» TASK DIRECTIONS
Report every line below that carries the word "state".

» STORED DATA
■ ■ ■ ■ ■ ■ ■

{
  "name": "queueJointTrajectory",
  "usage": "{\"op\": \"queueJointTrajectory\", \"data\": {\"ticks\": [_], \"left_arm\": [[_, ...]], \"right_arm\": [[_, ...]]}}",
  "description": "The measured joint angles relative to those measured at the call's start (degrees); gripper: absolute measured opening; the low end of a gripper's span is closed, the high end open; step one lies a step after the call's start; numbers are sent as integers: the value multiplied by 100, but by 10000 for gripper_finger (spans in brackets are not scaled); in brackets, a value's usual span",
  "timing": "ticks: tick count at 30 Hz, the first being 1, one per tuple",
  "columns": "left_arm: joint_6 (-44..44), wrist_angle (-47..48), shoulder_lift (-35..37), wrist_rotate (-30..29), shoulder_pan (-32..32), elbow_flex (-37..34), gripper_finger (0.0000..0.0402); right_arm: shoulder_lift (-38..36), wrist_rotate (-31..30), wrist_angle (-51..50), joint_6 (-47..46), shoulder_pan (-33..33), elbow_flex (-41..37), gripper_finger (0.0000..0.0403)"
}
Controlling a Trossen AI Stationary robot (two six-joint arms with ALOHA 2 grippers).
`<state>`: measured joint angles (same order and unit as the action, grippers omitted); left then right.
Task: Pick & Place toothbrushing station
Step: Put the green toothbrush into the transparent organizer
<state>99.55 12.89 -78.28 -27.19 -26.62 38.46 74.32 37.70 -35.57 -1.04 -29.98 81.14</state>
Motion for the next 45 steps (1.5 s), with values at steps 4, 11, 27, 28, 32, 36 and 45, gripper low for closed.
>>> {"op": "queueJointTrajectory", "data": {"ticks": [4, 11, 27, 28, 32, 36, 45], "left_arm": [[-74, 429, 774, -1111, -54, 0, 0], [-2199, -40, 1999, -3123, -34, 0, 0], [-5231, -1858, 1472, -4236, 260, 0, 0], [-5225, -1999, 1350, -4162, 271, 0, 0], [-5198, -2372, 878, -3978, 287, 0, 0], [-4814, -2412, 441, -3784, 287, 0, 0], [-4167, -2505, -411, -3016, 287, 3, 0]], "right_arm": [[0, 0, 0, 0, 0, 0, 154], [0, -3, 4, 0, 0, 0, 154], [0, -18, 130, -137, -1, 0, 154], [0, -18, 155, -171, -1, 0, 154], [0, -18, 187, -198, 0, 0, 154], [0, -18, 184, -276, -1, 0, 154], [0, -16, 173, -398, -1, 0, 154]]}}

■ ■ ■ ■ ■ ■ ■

» PROBLEM SOLUTION
`<state>`: measured joint angles (same order and unit as the action, grippers omitted); left then right.
<state>99.55 12.89 -78.28 -27.19 -26.62 38.46 74.32 37.70 -35.57 -1.04 -29.98 81.14</state>

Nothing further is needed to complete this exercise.